The most comprehensive discussion of the primary material available is probably the book The Ayodhya Temple Mosque Dispute: Focus on the Muslim Sources by Harsh Narain. We next go on to examine several of these sources provided by Harsh Narain. When we survey this vast literature, we see that until recently, until the Secularists created the so-called ‘controversy’, no author — Hindu, Muslim, European or British official — had questioned that a temple existed on the spot which had been destroyed to erect the mosque. We may begin with a couple of references from European writers provided by Harsh Narain. These are from published sources that are widely available.

  1. Fuhrer (name) in his The Monumental Antiquities and Inscriptions in the North-Western Provinces and Oudh, Archaeological Survey of India Report, 1891, pp 296-297 records: Mir Khan built a masjid in A.H. 930 during the reign of Babar, which still bears his name. This old temple must have been a fine one, for many of its columns have been utilized by the Musalmans in the construction of Babar’s Masjid [This is supported by archaeology, as we shall soon see.]
  2. H.R. Neville in the Barabanki District Gazetteer, Lucknow, 1905, pp 168-169, writes that the Janmasthan temple ‘was destroyed by Babar and replaced by a mosque.’ Neville, in his Fyzabad District Gazetteer, Lucknow, 1905, pp 172-177 further tells us; ‘The Janmasthan was in Ramkot and marked the birthplace of Rama. In 1528 A.D. Babar came to Ayodhya and halted here for a week. He destroyed the ancient temple and on its site built a mosque, still known as Babar’s mosque. The materials of the old structure [i.e., the temple] were largely employed, and many of the columns were in good preservation. [Again supported by archaeological finds.]
    In 1855, Amir Ali Amethawi led a Jihad (Islamic religious war) for the recapture of Hanuman Garhi, situated a few hundred yards from the Babri Masjid which at that time was in the possession of Hindus. This Jihad took place during the reign of Nawab Wajid Ali Shah. It ended in failure. A Muslim writer, one Mirza Jan, was a participant in that failed Jihad. His book Hadiqah-i-Shuhada was published in 1856, i.e. the year following the attempted Jihad. Miza Jan tells us:

wherever they found magnificent temples of the Hindus ever since the establishment of Sayyid Salar Masaud Ghazi’s rule, the Muslim rulers in India built mosques, monasteries, and inns, appointed muazzins, teachers and store-stewards, spread Islam vigorously, and vanquished the Kafirs. Likewise they cleared up Faizabad and Avadh, too from the filth of reprobation (infidelity), because it was a great centre of worship and capital of Rama’s father. Where there stood a great temple (of Ramajanmasthan), there they built a big mosque, … Hence what a lofty mosque was built there by king Babar in 923 A.H. (1528 A.D.), under the patronage of Musa Ashiqqan! (Harsh Narain: p 105)

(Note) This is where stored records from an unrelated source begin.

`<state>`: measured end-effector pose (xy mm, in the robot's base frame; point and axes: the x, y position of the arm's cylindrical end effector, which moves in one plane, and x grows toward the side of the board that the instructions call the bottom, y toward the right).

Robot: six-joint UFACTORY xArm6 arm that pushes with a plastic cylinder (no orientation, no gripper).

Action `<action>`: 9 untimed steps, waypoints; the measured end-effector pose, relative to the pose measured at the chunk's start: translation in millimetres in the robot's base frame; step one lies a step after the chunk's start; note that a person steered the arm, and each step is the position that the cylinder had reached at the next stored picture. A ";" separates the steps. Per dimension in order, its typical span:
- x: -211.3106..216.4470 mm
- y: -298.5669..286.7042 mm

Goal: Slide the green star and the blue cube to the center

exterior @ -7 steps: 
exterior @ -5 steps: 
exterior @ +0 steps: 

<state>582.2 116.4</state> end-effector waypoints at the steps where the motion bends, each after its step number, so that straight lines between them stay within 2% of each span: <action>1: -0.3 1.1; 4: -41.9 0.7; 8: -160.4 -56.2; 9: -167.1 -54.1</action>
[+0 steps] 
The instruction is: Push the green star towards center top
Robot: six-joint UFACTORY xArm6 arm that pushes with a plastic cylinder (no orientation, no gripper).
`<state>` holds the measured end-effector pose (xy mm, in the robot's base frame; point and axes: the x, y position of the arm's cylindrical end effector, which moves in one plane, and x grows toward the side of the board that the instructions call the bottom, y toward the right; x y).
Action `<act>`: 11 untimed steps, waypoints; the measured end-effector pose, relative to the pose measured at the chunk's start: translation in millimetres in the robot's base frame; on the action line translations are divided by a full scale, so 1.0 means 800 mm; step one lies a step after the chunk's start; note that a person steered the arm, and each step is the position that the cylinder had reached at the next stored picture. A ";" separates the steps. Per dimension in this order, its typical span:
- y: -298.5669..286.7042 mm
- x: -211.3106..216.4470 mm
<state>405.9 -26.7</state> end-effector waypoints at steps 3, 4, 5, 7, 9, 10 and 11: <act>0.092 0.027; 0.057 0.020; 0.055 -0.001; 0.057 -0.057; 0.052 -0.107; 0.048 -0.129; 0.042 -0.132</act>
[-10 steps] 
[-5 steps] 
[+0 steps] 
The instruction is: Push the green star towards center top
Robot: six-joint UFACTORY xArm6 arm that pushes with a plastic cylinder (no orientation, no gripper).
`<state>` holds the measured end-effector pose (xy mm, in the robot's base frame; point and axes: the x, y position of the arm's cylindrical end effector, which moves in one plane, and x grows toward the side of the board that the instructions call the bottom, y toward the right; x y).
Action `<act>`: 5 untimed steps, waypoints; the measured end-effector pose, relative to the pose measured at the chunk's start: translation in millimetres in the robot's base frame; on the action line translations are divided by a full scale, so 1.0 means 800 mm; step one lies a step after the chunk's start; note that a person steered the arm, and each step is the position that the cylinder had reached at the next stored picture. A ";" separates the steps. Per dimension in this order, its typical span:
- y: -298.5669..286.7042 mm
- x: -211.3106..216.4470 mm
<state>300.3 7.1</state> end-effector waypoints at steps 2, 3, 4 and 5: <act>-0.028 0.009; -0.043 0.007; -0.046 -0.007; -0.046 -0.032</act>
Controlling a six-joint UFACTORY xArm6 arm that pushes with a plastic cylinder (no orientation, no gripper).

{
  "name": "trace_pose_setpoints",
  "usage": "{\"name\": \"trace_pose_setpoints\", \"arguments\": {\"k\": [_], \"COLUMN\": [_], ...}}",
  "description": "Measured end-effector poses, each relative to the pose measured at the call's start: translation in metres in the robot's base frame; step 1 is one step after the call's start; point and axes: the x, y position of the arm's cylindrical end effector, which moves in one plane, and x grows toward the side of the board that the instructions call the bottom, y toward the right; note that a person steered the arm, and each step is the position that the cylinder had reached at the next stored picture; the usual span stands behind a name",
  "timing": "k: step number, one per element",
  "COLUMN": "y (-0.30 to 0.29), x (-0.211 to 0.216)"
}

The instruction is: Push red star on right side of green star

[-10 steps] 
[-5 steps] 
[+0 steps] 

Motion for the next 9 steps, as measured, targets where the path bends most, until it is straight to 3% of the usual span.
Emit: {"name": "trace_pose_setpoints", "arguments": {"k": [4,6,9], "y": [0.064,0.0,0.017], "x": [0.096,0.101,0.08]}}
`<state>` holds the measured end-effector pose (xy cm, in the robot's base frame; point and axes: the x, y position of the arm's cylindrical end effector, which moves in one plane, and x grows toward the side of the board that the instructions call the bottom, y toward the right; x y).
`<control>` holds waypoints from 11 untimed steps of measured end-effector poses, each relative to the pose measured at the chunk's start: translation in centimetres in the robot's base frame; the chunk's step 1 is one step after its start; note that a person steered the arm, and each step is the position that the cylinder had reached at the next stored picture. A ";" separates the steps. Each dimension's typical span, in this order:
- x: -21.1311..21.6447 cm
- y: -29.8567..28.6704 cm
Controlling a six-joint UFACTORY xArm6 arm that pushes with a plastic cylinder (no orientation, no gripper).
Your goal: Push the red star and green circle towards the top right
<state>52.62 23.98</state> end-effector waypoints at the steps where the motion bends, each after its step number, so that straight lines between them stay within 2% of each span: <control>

In fact, as late as 1923, the book Asrar-i-Haqiqat written by the Hindu scholar Lachmi Narain Qunango assisted by Maulvi Hashmi confirms all of the above details. The book leaves one with the impression that many sources were still available to them, especially to the Maulvi who served as Pandit Lachmi Narain’s munshi. This brings us to a Persian text known as Sahifah-i-Chihal Nasa’ih Bahadurshahi written in 1707 by a granddaughter of the Moghul emperor Aurangazeb, and noted by Mirza Jan in his Urdu work Hadiqah-i Shuhada previously cited.

Aurangazeb’s ideology

Mirza Jan quotes several lines from it which tell us:

keeping the triumph of Islam in view, devout Muslim rulers should keep all idolaters in subjection to Islam, brook no laxity in realization of Jizyah, grant no exceptions to Hindu Rajahs from dancing attendance on Id days and waiting on foot outside mosques till end of prayer and keep in constant use for Friday and congregational prayer the mosques built up after demolishing the temples of the idolatrous Hindus situated at Mathura, Banaras and Avadh (Harsh Narain: pp 23-24; emphasis added.)

Then there is the evidence of the three inscriptions at the site of the mosque itself, at least two of which mention its construction by Mir Baqi (or Mir Khan) on the orders of Babar. Babar’s Memoir mentions Mir Baqi as his governor of Ayodhya. Some parts of the inscription were damaged during a riot in 1934, but later pieced together with minor loss. In any event, it was well known long before that, recorded for instance in Mrs. Beveridge’s translation of Babur-Nama published in 1926.

Overwhelming as all this evidence is, the archaeological evidence is still stronger.

Discoveries at the site I: The Temple City of Ayodhya

Let us next look at what archaeology has to say about the Ayodhya site. The first point to note is that Ayodhya lies in a region that is generously watered, and has therefore been densely populated since time immemorial. As a result, archaeological work at Ayodhya is more difficult, and has not been on the same scale as at Harappan sites lying a thousand miles to the west. Here is what a leading archaeologist, Dr. S.P. Gupta (former director of the Allahabad Museum), has to say about recent excavations at Ayodhya.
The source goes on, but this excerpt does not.